There were two “third parties” in 1884; the Greenback Party and the Prohibition Party. The Greenback Party seemed likely to hurt the Democrats most, so Blaine’s supporters actually gave them money. “The Dry’s” had nominated John St. John (above), three time governor of Kansas. Blaine’s people were worried that St. John would siphon off Republican votes in upstate New York. They urged St. John to drop out of the race, and when he refused they spread the story that St. John had abandoned a battered wife and child in California. Again, the smear was true, sort of. After his parents had died (when St. John was 15) he had joined the ‘49ers, looking for his fortune in the gold fields. He didn’t find gold but at the age of 19 he had found a wife and fathered a child. And at his wife’s request he had “granted” her, to use the old phrase, a divorce, before returning, broke, to Illinois.
Like most smears this one hurt St. John the most amongst his most fervent supporters. Prohibitionists were always a priggish bunch of humorless unforgiving bores, and they abandoned St. John as if they had just discovered the sacramental wine was actual wine. But St. John had that other trait you often find in prohibitionists; he considered revenge a matter of principle. Knowing he now stood no chance of even winning Kansas, St.
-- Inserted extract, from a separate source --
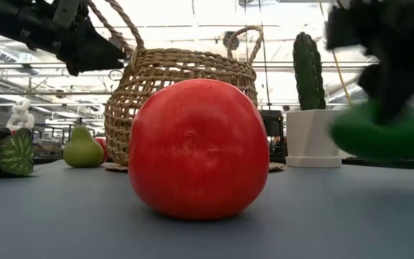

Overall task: Build produce basket
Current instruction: Put the lime into the brown basket

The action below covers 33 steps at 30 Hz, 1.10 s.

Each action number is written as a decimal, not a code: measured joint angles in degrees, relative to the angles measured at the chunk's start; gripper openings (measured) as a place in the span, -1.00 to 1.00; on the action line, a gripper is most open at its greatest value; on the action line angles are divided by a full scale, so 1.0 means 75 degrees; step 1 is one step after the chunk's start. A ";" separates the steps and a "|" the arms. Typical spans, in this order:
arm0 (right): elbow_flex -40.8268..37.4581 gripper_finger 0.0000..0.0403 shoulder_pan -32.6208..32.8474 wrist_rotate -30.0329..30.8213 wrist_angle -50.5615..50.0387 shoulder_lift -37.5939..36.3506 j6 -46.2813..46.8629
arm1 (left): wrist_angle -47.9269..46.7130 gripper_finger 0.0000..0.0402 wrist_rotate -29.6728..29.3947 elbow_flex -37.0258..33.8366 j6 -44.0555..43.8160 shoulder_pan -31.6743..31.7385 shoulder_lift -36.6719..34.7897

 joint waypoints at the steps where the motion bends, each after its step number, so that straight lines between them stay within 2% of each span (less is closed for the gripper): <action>1: 0.0024 0.28 -0.0056 0.0063 0.0352 -0.0091 -0.0248 | 0.0010 0.02 0.0000 -0.0004 0.0000 0.0000 0.0050; 7: 0.0396 0.28 -0.0338 0.0250 0.2587 -0.0743 -0.1431 | 0.0359 0.02 -0.0002 -0.0002 -0.0063 0.0000 0.0533; 11: 0.0770 0.28 -0.0462 0.0393 0.4064 -0.1120 -0.3072 | 0.0637 0.02 0.0009 -0.0004 -0.0069 0.0000 0.0792; 18: 0.1173 0.33 -0.0904 0.1925 0.4982 -0.1100 -0.6661 | 0.0855 0.02 0.0166 -0.0004 -0.0079 -0.0032 0.0998; 23: 0.1170 0.31 -0.1732 0.2781 0.5181 -0.0754 -0.7821 | 0.0900 0.02 0.0166 -0.0004 -0.0030 -0.0031 0.0993; 28: 0.1170 0.39 -0.2669 0.2741 0.5295 -0.0627 -0.8115 | 0.0936 0.02 0.0166 -0.0004 0.0363 -0.0029 0.0990; 33: 0.1138 0.58 -0.3298 0.1826 0.5430 -0.0607 -0.8907 | 0.0939 0.02 0.0163 -0.0004 0.0632 -0.0029 0.0990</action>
John concentrated his efforts in upstate New York, just the place the Republicans were the most worried about.
Meanwhile, James Blaine, the Republican candidate, had his own problems, with the “Mugwumps”. This was yet another group of holier than thou Victorian prigs, but these prigs were Republicans, and they had a hard time deciding whether or not to support Blaine because he was so…well, crooked. They took their name from a supposed Algonquin word for “big leader”, but it was "New York Sun" columnist Charles Dana who defined them as Republicans who had their “mugs” on one side of the fence and their “wumps” on the other. Republican commentators went so far as to imply that the Mugwumps were “effete”, or to use the 1884 vernacular, “Man millners”, or the 2011 vernacular, homosexuals.
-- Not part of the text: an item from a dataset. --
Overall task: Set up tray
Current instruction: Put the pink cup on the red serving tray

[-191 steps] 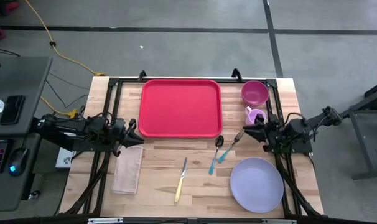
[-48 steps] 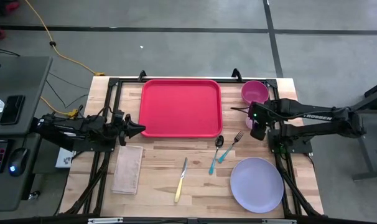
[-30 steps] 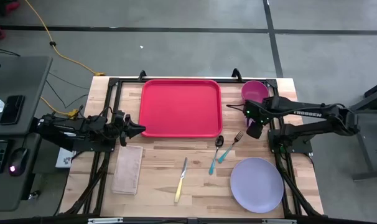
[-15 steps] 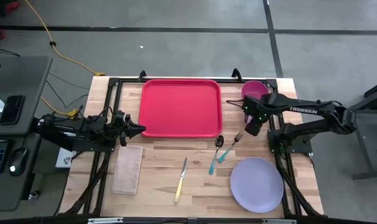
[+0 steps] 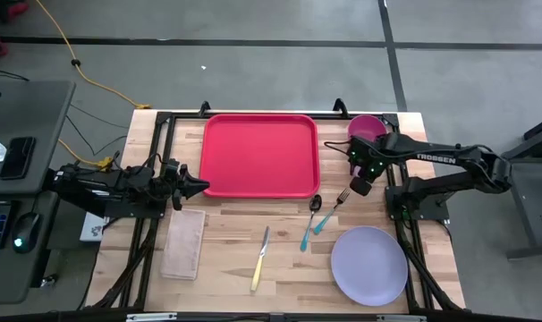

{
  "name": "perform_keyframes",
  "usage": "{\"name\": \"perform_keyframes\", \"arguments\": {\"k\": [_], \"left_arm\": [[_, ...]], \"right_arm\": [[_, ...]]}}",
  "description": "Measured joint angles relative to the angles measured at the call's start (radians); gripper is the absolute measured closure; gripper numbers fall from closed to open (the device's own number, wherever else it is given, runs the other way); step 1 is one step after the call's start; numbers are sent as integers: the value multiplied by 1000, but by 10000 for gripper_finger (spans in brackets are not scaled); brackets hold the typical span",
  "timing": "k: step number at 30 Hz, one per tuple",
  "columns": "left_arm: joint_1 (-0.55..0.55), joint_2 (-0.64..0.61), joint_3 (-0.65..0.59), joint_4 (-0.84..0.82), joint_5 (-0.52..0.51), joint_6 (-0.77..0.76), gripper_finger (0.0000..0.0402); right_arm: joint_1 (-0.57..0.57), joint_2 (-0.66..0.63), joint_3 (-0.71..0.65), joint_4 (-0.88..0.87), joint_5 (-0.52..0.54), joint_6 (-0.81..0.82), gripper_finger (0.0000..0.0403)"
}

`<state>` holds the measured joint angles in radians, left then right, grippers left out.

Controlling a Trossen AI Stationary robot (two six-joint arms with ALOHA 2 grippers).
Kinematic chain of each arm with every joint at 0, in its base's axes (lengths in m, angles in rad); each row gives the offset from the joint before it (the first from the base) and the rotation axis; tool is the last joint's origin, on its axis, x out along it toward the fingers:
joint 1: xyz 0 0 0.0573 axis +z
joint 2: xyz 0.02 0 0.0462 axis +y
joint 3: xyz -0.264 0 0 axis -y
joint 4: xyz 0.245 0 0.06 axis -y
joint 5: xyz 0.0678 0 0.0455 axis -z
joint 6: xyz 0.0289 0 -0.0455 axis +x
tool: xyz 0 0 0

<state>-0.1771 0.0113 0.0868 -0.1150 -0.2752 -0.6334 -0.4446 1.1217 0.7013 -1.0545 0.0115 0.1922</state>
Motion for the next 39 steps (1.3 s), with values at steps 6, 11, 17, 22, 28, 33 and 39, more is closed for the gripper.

 Meanwhile the Democrats were throwing everything they could think of at "James Blaine, the Continental Liar From the State of Maine", such as calling him "Slippery Jim". They dragged up the old charge of “Burn this letter after reading”. And the Indianapolis Sentinel even discovered that Blaine had married his wife only after her father had threatened him with a shotgun. Blaine sued for liable but the paper then produced the certificates showing the couple had been married in March, 1851 and their first child had been born less than three months later. Blaine came up with a story about two ceremonies, one private in 1850, and a public wedding a year later, but by the time he finish the audience had turned to the comic pages. 
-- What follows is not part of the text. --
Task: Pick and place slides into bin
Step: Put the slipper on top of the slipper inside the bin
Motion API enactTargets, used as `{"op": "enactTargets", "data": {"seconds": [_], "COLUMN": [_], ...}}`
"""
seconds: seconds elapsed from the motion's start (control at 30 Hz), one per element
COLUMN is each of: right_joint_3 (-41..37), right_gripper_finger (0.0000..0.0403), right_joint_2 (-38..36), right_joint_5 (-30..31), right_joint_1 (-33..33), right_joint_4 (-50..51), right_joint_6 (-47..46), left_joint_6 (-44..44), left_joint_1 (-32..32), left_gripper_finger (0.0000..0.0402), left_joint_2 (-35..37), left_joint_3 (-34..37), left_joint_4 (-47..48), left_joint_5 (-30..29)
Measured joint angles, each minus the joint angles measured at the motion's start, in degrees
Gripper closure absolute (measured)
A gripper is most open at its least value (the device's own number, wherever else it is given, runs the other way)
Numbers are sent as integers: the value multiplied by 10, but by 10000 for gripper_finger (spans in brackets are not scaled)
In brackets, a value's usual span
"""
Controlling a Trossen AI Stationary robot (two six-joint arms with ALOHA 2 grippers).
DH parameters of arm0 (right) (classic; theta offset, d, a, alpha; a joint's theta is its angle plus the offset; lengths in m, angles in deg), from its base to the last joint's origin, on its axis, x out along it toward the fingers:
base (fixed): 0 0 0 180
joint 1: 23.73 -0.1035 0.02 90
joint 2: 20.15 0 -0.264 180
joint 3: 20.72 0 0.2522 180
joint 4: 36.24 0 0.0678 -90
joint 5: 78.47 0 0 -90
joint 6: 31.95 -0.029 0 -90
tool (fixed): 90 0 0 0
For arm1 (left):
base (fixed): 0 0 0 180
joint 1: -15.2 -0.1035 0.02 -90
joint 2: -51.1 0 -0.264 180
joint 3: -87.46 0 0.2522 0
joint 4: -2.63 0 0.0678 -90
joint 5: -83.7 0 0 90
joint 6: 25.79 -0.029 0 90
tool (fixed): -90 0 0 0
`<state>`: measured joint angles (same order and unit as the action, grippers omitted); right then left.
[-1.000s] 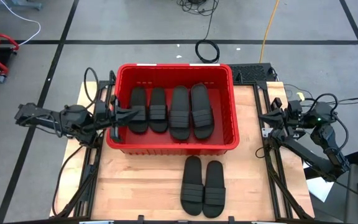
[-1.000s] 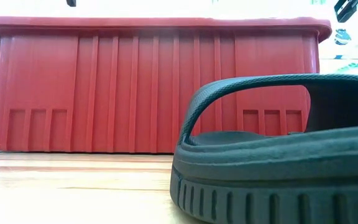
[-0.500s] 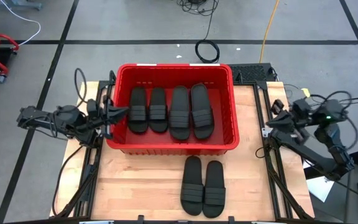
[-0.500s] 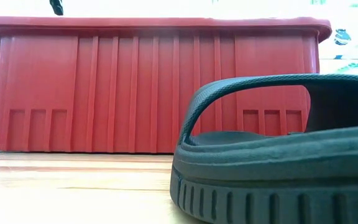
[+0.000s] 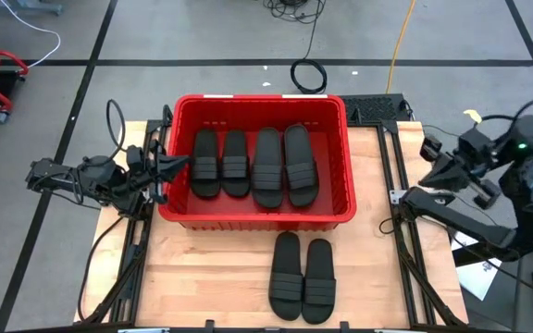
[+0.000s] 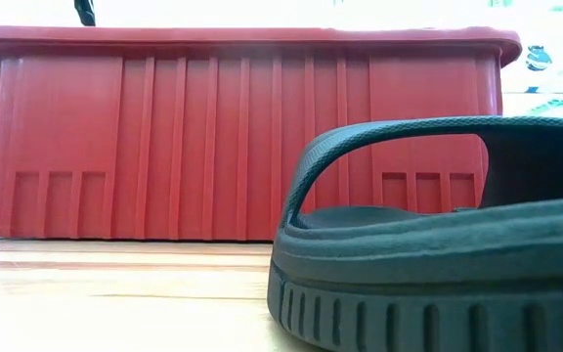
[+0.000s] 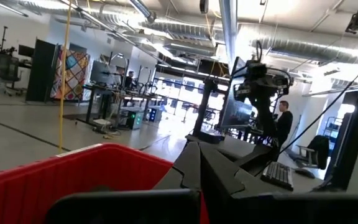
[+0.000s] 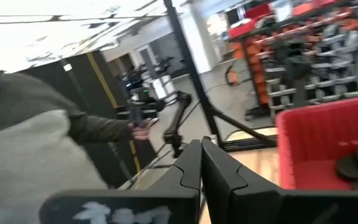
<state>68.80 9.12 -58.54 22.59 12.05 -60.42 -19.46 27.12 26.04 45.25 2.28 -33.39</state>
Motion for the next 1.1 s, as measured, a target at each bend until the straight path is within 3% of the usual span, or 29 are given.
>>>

But the final nail in Blaine’s coffin was supposedly driven in by the Reverend Samuel Burchard, who at a New York City Republican rally, with Blaine sitting at the dais, charged that the Democrats stood for “Rum, Romanism, and Rebellion”. The press had a field day, implying the phrase was anti-southern and anti-Catholic, (which it was) and that by his silence Blaine had approved of it. But that last part was absurd. Blaine’s mother was a practicing Catholic. His sister was a nun. The Republicans had been hoping to attract some Catholic votes away from the Democrats. But none of that mattered to the press, or to the Democrats who publicly organized Catholic Democratic lawyers in case they had to contest the official election results from New York. The truth was none of that really mattered.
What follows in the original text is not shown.